▶ Task item
Reproduce the listing below word for word, with no pictures.

▶ Available data
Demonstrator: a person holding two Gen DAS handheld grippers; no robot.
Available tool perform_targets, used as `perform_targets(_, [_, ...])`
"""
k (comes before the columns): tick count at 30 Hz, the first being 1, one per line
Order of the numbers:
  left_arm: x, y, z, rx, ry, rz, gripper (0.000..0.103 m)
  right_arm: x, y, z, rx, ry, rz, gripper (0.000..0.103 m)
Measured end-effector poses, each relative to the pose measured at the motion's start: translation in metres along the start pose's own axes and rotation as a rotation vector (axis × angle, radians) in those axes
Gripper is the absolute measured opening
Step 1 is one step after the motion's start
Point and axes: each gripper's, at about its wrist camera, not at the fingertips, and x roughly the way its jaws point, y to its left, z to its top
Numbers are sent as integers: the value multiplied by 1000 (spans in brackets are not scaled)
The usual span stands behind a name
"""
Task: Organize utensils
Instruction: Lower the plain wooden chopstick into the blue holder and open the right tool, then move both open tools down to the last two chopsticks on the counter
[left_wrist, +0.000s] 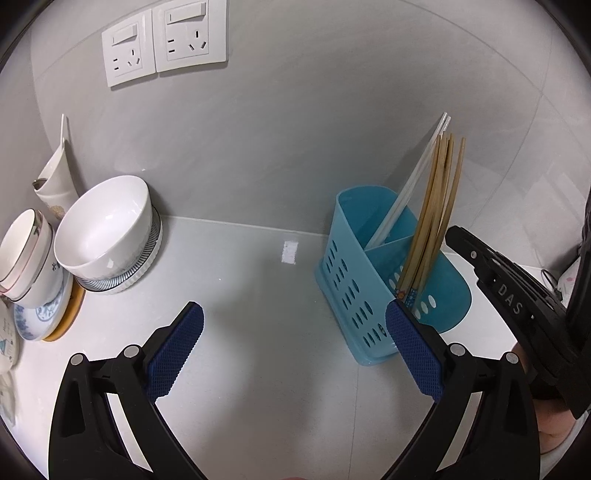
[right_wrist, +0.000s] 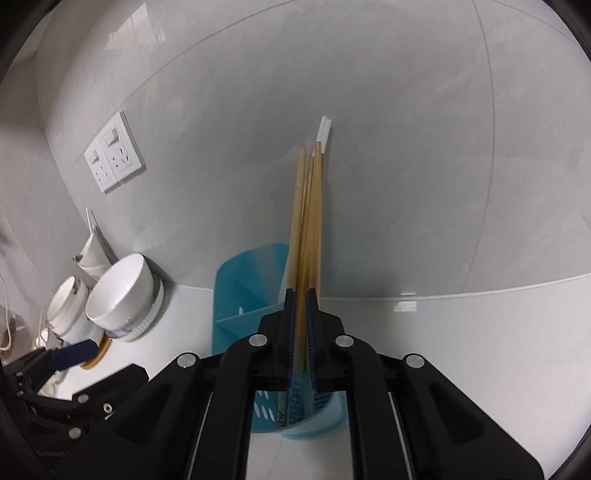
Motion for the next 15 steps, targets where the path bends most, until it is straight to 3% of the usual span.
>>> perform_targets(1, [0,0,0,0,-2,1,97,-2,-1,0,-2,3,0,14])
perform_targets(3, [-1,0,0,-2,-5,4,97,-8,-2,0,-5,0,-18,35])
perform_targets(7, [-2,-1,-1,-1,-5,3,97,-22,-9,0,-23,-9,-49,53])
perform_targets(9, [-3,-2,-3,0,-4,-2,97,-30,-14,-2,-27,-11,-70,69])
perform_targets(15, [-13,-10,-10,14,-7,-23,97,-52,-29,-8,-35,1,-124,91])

▶ Solved problem
Demonstrator: a person holding two Gen DAS handheld grippers; no robot.
Available tool perform_targets, used as `perform_targets(_, [_, ...])`
"""
k (comes before the columns): tick count at 30 Hz, the first being 1, one per line
Order of the numbers:
  left_arm: x, y, z, rx, ry, rz, gripper (0.000..0.103 m)
  right_arm: x, y, z, rx, ry, rz, gripper (0.000..0.103 m)
Measured end-effector poses, each relative to the pose measured at the motion's start: translation in metres along the start pose's own axes and rotation as a rotation vector (axis × angle, radians) in those axes
Gripper is the absolute measured opening
Step 1 is one step after the motion's start
Point and axes: each gripper's, at about its wrist camera, not at the fingertips, and x roughly the way its jaws point, y to its left, z to its top
Numbers are sent as integers: the value multiplied by 1000 (spans in brackets are not scaled)
The usual span stands behind a name
"""
Task: Organize utensils
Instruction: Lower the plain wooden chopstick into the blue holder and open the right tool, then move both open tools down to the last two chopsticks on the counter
[left_wrist, +0.000s] 
[right_wrist, +0.000s] 
Motion for the next 15 steps, targets where the path bends most, until it is straight to 3% of the usual span.
>>> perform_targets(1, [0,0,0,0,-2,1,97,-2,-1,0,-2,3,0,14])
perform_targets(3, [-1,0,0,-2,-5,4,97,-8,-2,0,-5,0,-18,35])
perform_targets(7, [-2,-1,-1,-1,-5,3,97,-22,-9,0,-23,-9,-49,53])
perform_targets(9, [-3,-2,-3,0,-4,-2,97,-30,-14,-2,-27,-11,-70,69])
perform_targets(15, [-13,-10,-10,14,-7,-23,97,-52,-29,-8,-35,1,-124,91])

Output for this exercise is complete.